Task details
Search the entries below for "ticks" and copy each matching line.
▼
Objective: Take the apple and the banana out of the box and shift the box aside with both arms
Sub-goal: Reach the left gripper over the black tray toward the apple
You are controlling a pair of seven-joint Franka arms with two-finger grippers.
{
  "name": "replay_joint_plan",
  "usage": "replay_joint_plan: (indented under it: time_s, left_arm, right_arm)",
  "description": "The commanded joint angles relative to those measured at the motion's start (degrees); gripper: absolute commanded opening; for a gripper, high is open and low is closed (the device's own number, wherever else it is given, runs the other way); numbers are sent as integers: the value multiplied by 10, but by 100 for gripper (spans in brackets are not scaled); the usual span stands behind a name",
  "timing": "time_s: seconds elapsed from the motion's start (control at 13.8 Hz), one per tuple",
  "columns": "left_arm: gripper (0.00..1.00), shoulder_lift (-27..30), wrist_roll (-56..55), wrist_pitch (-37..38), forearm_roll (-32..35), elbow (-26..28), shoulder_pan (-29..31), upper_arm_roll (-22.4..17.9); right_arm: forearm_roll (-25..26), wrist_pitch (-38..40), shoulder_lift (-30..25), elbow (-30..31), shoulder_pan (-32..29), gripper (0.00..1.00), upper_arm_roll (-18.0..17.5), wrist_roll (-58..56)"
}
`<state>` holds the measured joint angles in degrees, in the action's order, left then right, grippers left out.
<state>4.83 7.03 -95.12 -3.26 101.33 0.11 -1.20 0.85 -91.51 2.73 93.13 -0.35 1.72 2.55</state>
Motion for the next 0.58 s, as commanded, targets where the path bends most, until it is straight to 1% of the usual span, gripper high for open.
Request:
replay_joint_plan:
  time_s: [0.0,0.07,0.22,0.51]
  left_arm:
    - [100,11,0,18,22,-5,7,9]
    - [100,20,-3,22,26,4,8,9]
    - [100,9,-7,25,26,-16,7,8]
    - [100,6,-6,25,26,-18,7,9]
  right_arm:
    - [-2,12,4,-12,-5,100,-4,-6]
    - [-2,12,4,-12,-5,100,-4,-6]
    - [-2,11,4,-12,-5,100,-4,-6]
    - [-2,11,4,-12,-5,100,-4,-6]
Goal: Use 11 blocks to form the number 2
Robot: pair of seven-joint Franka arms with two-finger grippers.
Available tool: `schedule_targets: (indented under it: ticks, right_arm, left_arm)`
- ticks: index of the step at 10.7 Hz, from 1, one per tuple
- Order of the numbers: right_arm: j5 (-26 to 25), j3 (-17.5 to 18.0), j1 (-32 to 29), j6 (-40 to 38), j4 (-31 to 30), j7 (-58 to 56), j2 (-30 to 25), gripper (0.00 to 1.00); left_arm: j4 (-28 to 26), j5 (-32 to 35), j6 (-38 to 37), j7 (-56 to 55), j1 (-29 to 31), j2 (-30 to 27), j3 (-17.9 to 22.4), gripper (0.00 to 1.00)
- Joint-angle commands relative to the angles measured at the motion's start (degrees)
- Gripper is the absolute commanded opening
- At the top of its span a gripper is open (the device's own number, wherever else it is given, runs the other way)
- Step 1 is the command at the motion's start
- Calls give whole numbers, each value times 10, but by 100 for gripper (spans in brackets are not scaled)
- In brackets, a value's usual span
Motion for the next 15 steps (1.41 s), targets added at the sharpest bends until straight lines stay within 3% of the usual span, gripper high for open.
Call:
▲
Your response
Available tool: `schedule_targets: (indented under it: ticks, right_arm, left_arm)`
- ticks: index of the step at 10.7 Hz, from 1, one per tuple

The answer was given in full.